O pedido, feito em conjunto com a Ordem dos Advogados do Brasil (OAB), solicitava a transferência de Deolane da Penitenciária Feminina de Tupi Paulista, no interior de São Paulo, onde ela está desde 22 de maio, para prisão domiciliar ou para uma Sala de Estado-Maior[1]. A defesa e a OAB alegavam que a instituição carcerária atual não se enquadrava nos parâmetros jurisprudenciais para caracterização de Sala de Estado-Maior[1]. Contudo, o TJSP manteve a custódia, afirmando que Deolane já está em uma ala separada das demais detentas, em razão de sua condição de advogada[2].

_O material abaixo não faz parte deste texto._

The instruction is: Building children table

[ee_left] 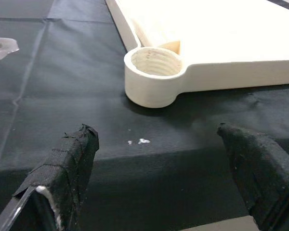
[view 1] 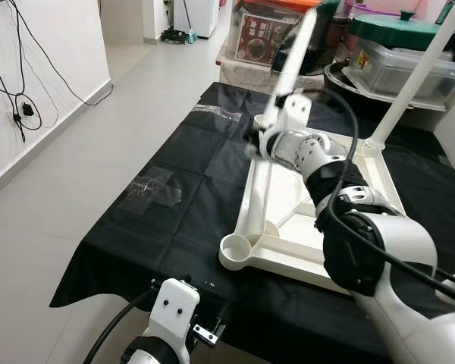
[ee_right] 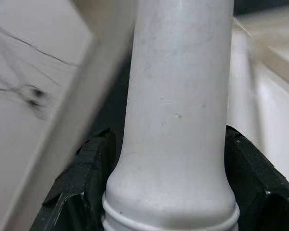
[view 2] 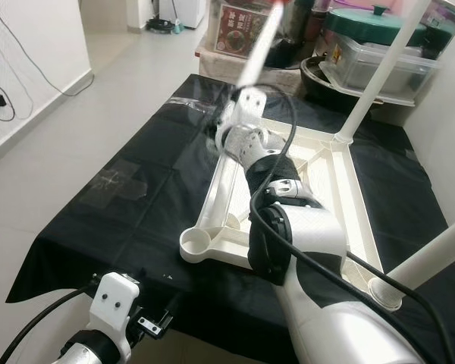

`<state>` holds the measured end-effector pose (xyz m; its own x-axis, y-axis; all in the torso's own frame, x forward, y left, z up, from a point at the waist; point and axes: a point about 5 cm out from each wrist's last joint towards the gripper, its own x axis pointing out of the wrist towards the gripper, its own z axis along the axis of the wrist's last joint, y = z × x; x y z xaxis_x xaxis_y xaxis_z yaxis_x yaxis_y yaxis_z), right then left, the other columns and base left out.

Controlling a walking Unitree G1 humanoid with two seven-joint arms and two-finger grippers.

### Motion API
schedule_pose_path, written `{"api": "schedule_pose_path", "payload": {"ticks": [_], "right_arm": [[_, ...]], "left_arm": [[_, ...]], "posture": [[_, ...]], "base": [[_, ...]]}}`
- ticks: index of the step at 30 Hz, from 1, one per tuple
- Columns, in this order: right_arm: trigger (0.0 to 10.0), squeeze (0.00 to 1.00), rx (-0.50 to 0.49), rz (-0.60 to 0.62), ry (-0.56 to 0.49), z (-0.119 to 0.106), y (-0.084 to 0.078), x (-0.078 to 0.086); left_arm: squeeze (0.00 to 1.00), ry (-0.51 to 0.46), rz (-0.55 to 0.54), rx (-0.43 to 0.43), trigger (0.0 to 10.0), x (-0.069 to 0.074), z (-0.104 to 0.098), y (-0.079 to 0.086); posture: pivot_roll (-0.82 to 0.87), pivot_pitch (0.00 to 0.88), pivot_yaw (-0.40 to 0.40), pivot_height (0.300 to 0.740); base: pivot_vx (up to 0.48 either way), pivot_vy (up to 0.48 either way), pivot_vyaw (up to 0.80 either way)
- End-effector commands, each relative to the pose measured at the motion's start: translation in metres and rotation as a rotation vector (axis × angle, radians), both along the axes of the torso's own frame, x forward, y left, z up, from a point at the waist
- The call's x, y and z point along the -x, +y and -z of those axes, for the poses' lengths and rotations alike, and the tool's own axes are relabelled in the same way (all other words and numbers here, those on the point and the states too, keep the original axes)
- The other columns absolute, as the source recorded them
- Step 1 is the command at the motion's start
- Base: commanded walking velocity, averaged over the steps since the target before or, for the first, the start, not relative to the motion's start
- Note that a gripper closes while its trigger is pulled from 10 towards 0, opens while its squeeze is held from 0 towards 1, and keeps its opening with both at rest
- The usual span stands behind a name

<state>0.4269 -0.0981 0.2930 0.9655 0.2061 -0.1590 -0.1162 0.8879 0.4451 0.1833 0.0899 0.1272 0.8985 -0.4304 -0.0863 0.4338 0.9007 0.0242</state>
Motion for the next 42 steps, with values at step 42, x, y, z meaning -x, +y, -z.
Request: {"api": "schedule_pose_path", "payload": {"ticks": [42], "right_arm": [[0.0,0.00,0.051,-1.546,-0.030,0.146,-0.061,0.155]], "left_arm": [[0.00,-0.186,0.032,0.807,10.0,-0.023,-0.091,0.099]], "posture": [[0.21,0.000,-0.125,0.740]], "base": [[0.000,0.000,0.00]]}}
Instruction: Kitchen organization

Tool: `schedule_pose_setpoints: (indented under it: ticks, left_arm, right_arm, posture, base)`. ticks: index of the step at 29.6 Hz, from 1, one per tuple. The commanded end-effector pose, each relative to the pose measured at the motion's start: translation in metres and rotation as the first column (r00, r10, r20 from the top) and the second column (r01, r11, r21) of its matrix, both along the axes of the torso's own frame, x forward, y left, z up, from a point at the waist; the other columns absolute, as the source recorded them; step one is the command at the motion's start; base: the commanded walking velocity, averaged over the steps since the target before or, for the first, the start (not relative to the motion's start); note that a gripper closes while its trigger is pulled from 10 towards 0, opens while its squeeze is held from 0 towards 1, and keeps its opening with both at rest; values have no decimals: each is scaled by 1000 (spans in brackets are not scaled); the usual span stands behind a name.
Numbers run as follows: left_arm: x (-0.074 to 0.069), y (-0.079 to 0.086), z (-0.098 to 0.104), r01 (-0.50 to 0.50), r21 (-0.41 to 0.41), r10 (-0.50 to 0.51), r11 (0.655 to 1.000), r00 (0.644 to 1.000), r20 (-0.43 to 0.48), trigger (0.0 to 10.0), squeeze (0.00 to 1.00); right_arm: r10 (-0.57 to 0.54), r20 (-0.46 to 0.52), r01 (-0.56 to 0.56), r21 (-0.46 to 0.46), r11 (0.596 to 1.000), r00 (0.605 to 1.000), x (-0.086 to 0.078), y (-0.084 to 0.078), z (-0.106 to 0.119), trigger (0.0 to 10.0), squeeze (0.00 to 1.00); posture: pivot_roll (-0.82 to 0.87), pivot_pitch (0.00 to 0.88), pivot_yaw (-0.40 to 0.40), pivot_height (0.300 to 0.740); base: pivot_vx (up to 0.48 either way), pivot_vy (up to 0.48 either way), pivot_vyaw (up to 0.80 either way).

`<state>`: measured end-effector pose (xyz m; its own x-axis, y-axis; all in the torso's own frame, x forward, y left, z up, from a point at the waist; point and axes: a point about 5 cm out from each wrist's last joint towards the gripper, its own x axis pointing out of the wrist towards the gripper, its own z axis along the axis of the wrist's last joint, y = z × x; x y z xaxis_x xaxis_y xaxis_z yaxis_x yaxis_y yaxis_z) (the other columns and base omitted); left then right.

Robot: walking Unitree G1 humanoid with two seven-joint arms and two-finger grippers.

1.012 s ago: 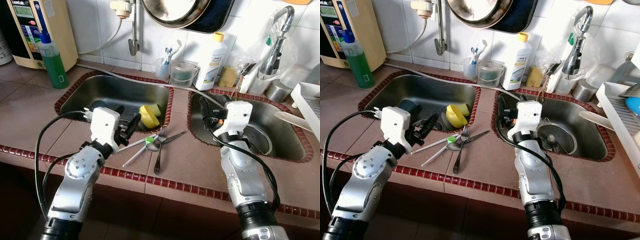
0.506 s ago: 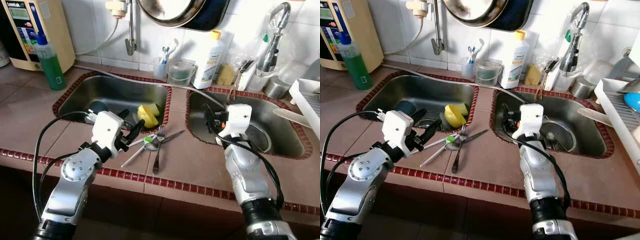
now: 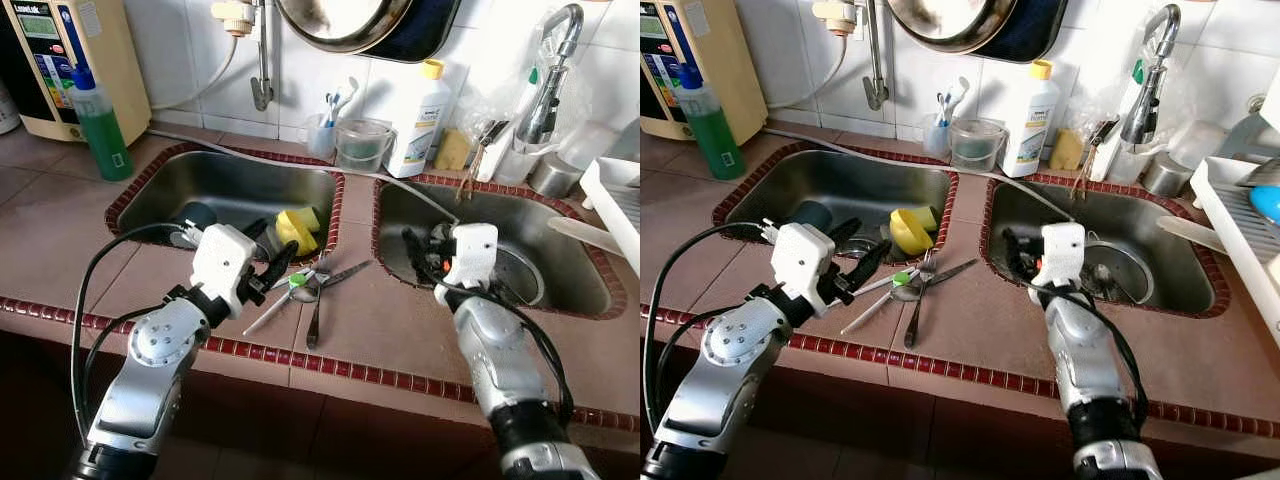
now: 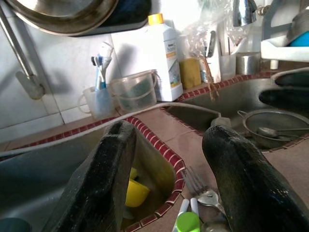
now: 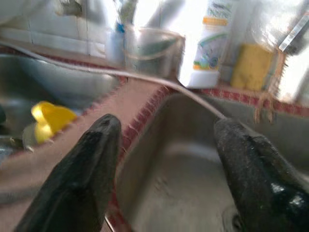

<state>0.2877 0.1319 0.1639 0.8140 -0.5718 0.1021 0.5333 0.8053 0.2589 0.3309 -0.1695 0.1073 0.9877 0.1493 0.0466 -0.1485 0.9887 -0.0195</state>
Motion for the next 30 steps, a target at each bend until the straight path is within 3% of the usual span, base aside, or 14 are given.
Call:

Na última quinta-feira (18/6), a Justiça aceitou a denúncia do Ministério Público de São Paulo (MPSP) e tornou Deolane Bezerra ré[3]. A denúncia, oferecida pelo promotor Lincoln Gakiya, aponta que a advogada atuava como receptora de valores ilícitos provenientes da Transportadora Lado a Lado, operada em benefício do PCC[3]. Relatórios revelaram movimentações financeiras incompatíveis com a capacidade econômica declarada por Deolane, que ultrapassam R$ 27 milhões[3].
A defesa de Deolane lamentou a decisão em nota, afirmando que sua cliente é inocente e que seguirá utilizando todos os meios legais possíveis contra uma prisão considerada "manifestamente desnecessária, excessiva e midiática"[3]. Os advogados agora aguardam o julgamento do mérito e avaliam recorrer ao Superior Tribunal de Justiça (STJ)[2][5]. Outro habeas corpus, quanto às condições da cela onde Deolane está, será analisado pela justiça em 6 de junho[2].
Deolane Bezerra está presa preventivamente desde 21 de maio de 2026, quando foi alvo da Operação Vérnix, deflagrada pelo MPSP e pela Polícia Civil para investigar um suposto esquema de lavagem de dinheiro relacionado ao PCC[2]. Ela nega as acusações e afirma que foi presa por ter exercido a profissão de advogada em um serviço pelo qual recebeu R$ 24 mil de cliente[4].